Tregonwell, having once started, said that he soon got into form, improving in pace and condition daily. He expatiated on the keen enjoyment of the hot meal at the end of the day’s journey, rude as might be the appliances and primitive the cookery. The meal was chiefly composed of tinned meat, stewed or curried, with bacon added for flavour; and freshly-made damper, or “Johnny cakes,” to follow. The change of garments was to dry pyjamas, with a blanket wrapped round the wearer.
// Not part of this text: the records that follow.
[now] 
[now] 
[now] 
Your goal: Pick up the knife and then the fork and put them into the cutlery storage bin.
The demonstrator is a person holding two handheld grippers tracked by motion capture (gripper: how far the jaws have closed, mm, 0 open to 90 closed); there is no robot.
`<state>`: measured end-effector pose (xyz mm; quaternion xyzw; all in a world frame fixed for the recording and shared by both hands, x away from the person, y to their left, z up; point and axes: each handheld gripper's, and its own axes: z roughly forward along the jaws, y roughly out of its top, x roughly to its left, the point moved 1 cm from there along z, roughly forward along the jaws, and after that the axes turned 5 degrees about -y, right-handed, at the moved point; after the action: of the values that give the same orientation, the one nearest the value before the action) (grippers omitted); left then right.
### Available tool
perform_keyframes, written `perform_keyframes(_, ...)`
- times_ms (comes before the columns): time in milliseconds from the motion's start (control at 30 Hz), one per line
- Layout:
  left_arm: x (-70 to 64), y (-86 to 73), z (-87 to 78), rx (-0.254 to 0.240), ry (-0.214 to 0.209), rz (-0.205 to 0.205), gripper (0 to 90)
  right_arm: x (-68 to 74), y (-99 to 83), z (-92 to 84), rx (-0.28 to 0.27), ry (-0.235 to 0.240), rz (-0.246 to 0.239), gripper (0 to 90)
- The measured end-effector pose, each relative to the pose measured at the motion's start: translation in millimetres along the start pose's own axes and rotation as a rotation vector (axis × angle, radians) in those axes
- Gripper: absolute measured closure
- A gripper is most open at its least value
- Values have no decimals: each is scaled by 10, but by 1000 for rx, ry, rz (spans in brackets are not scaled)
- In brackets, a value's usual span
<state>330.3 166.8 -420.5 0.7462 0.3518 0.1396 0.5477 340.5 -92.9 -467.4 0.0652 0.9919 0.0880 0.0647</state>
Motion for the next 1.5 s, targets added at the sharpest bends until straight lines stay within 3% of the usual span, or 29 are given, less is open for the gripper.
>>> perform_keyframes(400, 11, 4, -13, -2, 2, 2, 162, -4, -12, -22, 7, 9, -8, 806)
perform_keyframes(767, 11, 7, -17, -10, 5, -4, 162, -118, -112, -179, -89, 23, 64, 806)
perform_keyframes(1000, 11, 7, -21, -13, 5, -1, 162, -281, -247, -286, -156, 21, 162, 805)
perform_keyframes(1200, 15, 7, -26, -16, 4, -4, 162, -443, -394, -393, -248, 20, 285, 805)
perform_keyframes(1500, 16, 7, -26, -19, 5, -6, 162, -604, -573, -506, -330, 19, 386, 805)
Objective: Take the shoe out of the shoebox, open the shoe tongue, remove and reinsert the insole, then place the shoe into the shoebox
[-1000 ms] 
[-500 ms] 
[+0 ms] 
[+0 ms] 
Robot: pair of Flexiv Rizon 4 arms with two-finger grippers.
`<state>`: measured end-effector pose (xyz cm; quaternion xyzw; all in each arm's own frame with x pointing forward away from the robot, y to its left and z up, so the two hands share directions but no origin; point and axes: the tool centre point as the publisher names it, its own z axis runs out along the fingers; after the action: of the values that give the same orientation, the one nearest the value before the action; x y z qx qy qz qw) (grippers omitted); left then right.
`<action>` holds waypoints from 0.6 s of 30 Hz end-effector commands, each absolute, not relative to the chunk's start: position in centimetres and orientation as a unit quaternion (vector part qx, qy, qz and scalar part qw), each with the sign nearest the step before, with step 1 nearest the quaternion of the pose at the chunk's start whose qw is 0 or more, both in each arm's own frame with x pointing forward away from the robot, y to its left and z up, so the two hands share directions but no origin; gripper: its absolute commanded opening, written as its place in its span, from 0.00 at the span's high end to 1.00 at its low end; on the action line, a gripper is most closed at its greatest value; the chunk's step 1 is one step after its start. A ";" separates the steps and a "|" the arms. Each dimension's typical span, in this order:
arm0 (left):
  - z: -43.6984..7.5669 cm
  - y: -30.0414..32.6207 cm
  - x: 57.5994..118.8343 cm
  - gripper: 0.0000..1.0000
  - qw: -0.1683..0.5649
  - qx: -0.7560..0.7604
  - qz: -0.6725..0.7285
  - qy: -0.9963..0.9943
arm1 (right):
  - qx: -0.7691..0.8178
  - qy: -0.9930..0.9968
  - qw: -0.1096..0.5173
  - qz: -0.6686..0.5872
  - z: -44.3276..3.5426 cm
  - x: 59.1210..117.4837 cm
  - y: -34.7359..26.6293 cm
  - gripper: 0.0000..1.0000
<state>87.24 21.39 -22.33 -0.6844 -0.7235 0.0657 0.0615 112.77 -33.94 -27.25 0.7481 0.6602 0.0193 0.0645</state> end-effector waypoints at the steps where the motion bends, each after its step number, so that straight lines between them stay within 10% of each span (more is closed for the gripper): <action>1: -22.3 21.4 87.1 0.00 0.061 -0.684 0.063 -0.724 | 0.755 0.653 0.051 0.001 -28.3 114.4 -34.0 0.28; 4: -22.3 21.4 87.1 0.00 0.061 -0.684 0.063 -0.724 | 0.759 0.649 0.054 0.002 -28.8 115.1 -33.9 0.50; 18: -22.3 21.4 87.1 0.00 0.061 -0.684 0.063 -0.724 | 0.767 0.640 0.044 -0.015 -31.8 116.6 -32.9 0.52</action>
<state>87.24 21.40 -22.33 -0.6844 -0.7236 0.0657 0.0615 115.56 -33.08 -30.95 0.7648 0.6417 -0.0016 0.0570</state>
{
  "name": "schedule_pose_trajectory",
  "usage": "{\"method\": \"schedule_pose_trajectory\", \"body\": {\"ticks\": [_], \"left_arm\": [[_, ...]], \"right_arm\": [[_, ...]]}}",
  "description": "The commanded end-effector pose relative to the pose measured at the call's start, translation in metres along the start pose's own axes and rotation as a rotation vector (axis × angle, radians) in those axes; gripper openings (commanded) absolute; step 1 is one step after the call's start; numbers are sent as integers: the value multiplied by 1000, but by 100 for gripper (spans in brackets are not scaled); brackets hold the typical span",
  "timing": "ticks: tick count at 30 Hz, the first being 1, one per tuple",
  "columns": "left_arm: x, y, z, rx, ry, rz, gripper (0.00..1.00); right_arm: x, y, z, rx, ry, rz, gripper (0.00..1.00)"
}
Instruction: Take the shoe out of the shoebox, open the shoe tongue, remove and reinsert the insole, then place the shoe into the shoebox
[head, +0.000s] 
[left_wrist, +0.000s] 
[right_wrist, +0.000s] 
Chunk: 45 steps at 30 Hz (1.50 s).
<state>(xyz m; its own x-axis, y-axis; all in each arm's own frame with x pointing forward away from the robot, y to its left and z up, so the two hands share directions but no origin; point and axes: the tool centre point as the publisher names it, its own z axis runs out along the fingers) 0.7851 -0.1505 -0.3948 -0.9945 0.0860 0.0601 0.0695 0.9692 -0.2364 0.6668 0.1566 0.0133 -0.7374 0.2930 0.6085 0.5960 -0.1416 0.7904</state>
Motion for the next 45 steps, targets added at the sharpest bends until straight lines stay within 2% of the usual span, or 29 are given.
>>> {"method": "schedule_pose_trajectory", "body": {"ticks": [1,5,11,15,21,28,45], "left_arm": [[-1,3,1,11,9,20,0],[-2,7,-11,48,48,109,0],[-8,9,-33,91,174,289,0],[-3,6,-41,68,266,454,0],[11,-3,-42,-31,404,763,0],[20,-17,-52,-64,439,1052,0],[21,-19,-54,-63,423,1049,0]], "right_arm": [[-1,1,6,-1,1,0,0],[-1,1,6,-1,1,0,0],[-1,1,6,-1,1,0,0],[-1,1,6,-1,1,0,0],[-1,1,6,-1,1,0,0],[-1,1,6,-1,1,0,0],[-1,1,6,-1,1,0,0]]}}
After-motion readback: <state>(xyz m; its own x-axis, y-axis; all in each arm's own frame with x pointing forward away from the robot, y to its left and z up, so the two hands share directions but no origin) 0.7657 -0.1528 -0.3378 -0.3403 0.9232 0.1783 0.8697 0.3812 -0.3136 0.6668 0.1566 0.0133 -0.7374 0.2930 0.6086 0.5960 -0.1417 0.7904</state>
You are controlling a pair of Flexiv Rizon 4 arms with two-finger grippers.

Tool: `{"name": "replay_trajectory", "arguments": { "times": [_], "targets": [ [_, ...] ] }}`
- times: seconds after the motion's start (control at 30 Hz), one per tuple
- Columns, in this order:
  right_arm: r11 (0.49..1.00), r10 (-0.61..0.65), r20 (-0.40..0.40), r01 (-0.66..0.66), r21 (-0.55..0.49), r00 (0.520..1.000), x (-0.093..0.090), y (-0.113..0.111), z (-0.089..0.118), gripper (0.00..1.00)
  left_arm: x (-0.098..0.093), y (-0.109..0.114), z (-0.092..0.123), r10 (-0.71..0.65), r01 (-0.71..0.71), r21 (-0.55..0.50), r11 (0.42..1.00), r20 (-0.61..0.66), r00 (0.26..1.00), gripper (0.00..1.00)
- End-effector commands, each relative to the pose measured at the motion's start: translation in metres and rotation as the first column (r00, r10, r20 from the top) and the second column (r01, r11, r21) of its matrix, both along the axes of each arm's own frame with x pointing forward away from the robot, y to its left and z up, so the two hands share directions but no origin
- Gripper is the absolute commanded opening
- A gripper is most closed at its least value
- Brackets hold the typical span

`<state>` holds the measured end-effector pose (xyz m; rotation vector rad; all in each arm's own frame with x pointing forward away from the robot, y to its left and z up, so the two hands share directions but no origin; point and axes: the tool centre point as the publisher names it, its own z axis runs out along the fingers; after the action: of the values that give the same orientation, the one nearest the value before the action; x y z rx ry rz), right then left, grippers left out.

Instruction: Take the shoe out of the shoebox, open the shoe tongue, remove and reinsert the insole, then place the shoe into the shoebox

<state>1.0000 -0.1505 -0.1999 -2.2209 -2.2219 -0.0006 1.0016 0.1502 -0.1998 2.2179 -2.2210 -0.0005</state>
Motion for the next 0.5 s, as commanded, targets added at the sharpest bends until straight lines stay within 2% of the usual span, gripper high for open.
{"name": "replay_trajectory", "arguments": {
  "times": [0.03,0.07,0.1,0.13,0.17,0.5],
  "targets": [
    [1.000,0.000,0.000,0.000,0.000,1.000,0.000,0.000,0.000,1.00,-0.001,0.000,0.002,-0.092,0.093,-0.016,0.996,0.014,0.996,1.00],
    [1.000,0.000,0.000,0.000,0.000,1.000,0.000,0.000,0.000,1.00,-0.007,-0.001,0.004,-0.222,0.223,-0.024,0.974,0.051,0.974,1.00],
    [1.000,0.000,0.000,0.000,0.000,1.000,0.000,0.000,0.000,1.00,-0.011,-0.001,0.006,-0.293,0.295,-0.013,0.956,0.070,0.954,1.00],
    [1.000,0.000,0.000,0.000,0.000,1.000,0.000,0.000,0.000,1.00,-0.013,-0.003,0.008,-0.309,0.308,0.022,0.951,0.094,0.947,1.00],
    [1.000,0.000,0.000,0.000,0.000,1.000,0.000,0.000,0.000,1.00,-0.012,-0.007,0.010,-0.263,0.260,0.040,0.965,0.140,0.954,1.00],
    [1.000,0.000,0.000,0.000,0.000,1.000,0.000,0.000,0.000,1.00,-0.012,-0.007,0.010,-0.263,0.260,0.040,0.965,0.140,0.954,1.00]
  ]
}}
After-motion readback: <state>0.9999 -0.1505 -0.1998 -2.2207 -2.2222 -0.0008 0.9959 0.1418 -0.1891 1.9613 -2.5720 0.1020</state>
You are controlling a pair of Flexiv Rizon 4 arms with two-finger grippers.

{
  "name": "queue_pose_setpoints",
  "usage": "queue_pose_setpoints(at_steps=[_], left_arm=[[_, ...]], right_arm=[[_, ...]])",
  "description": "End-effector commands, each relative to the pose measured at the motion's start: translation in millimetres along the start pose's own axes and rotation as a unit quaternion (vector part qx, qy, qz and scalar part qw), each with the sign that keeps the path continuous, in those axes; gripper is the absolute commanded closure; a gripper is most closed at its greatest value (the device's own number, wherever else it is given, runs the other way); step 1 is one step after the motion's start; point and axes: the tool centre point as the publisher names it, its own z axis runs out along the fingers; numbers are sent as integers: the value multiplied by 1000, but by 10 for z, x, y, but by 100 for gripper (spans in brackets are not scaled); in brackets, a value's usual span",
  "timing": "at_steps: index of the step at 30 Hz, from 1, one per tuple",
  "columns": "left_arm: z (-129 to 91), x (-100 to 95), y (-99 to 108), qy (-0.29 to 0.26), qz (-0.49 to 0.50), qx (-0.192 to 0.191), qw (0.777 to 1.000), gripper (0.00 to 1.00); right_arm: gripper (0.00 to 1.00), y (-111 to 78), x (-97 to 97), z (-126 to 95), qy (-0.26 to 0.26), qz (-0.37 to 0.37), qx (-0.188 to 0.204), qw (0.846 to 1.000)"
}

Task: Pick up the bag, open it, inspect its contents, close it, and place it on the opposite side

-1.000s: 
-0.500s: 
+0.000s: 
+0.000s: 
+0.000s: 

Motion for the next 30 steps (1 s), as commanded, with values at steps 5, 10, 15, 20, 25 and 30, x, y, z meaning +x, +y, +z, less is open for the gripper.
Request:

It was, he stated, a luxurious, half-tired, languorous but fully-satisfied feeling, the sensation of mind and body essential to the fullest enjoyment of tobacco. Then the yarns of the old prospectors, grizzled, sinewy, iron-nerved veterans! Where had they not been? California in ’49, Ballarat in ’51, pioneers of Lambing Flat, at the big rush, Omeo, Bendigo, New Zealand, West Coast, 25,000 men on the field in a week; those were the times to see life! Queensland, Charters Towers, Gympie, New Guinea, the Gulf, ah! “This Zeehan racket’s a bit of a spirt; but talk of mining! It’s dead now, dead, sir, and buried. Those were the days!” The dauntless pioneer fills another pipe and falls into a reverie of cheap-won gold, reckless revelry, wherein perils by land or sea, danger, ay, and death, would seem to have been inextricably mingled.

A strange race, the prospectors, sui generis. Hardly a spot on the globe was there which these men had not searched for the precious metals. Distance, climate, are nothing, less than nothing, in their calculations, once let the fact be established of a payable silver or gold “field.” Landing in Australia in the early fifties, they had worked on every field before mentioned, and are still ready to join the rush for any country under heaven should gold happen to “break out.” Klondyke, Argentina, South Africa, all equally eligible once the ancient lure is held out. They often put together a few thousand pounds in the early days of a rich goldfield, their wide experience and boundless energy making some measure of success certain. They may not drink, but all live luxuriously, even extravagantly, while the money lasts, possibly for a few years, then go back to their roving, laborious life. They generally make enough on each field to carry them to the ends of the earth, if necessary, and it is mostly so from their point of view. When funds are low, they can, and do, live cheaply; will work hard and do long journeys on the scantiest fare. Natural bushmen, often Australian-born; from this type of man, above all others, a regiment might be formed of “Guides” or “Scouts,” ready to fight stubbornly in any war of the future; would hunt, harry, and run to earth De Wet, or other slippery Boer, if given the contract and a “free hand.”

Harking back to his experiences—“That wild West Coast,” continued Tregonwell, “was a place to remember—the wooded ranges piled one upon another, as far as eye could reach, in shape, height, timber, or colouring hardly differing in any essential particular; yet the noted prospectors never lost themselves. Stopping for weeks at a likely ‘show,’ as long as the bacon and flour held out, they avoided all settlements or mining centres on the way. The first prospector, George Bell, carried a lump of galena of forty pounds’ weight in his swag right through from Zeehan to Mount Bischoff. For a distance of fifty miles he went straight between the two points without a road or track being cut for him.”